The units could be integrated into current silicon chip manufacturing processes and would operate essentially by pushing and pulling on each other, actuating connected elements to create switches, logic gates, and memory units. They would be the mechanical equivalent of the microscopic transistors on a silicon chip.

The fact that these nano-electromechanical units will be a thousandth the size of a transistor means that many, many more could be packed into the same space. The much smaller separation of logic gates also means that such a computer might eventually be made much faster than one based on the conventional silicon chip.

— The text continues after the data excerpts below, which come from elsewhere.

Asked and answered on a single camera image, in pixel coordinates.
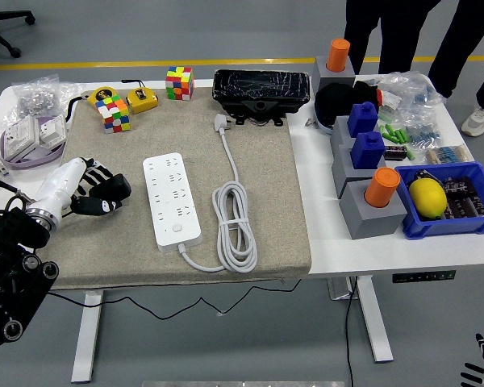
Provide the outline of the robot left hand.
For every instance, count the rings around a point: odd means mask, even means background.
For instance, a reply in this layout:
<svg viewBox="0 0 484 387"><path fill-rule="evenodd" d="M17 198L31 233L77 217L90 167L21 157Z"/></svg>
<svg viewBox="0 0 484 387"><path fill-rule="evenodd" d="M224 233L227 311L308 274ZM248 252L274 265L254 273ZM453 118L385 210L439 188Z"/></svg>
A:
<svg viewBox="0 0 484 387"><path fill-rule="evenodd" d="M49 231L55 231L69 208L75 214L102 216L122 206L131 186L121 173L112 174L93 158L74 158L45 179L26 212Z"/></svg>

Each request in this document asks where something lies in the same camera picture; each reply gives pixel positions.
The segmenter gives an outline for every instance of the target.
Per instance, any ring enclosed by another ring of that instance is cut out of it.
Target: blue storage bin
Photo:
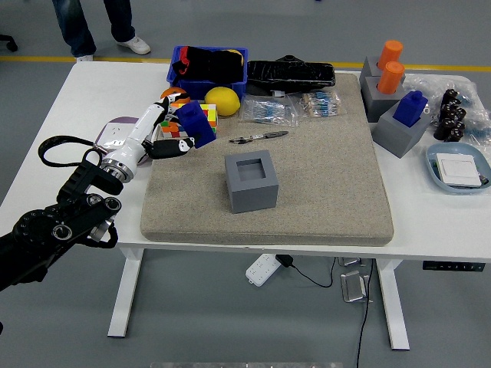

The researchers also point out that electromechanical elements will have several other advantages over silicon chip technology. They will use less power, for instance, and they will generate far less waste heat and so be able to operate at much higher temperatures without expensive and noisy cooling systems. They could also withstand voltage surges that can burn out a silicon chip. These advantages mean that the technology could be used in more extreme environments than today's computers, such as very hot conditions (exceeding 200 degrees Celsius), within high voltage electrical installations, or in the harsh environment of space.

This is a novel, breakthrough technology rather than an incremental change, which could lead to a new class of computer that is far more energy efficient than current machines, requires no cooling and can work in extreme environments. The technology exists to make the nano-electromechanical elements; the next step is to integrate them into a computational device and build a computer.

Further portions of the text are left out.